* [Exercise aim]: Repeat precisely the span of lines below that opens with the line containing "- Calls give" and closes with the line containing "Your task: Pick", both included.

* [Dataset excerpt]:
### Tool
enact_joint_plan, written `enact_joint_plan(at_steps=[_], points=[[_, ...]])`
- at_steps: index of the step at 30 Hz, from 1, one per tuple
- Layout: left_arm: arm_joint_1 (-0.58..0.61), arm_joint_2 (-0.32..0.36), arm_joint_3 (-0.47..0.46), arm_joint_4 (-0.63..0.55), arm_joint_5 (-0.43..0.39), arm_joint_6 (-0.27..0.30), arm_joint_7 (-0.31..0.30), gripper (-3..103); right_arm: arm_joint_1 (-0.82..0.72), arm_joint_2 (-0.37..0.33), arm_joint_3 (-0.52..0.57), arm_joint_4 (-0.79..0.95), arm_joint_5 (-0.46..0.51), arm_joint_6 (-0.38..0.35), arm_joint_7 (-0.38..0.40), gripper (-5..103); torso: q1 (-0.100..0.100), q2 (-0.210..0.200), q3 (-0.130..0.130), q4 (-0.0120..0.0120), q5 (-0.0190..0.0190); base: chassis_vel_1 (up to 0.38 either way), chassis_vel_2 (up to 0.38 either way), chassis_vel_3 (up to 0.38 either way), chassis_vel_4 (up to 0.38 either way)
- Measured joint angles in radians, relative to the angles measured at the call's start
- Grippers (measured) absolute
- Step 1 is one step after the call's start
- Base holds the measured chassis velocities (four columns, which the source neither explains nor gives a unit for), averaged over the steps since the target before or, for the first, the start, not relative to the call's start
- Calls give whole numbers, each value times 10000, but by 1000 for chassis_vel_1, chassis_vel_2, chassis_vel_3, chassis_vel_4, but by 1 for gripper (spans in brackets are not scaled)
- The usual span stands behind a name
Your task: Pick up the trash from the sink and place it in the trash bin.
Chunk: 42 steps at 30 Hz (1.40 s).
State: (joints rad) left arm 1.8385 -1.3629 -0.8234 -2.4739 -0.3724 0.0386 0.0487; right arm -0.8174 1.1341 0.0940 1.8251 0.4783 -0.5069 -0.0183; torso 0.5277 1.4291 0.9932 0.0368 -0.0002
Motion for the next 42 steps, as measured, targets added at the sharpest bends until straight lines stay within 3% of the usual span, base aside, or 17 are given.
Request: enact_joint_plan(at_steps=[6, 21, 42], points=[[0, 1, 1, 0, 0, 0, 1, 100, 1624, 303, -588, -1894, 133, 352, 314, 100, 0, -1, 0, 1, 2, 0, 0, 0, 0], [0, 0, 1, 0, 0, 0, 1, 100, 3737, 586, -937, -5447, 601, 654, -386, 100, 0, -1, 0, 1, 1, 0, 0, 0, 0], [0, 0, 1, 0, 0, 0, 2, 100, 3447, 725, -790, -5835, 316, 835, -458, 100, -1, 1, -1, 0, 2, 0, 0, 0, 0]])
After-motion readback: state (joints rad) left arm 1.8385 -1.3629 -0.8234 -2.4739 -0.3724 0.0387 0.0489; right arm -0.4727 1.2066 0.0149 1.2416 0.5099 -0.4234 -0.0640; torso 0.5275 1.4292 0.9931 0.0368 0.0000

* [Reply to the exercise]:
- Calls give whole numbers, each value times 10000, but by 1000 for chassis_vel_1, chassis_vel_2, chassis_vel_3, chassis_vel_4, but by 1 for gripper (spans in brackets are not scaled)
- The usual span stands behind a name
Your task: Pick up the trash from the sink and place it in the trash bin.

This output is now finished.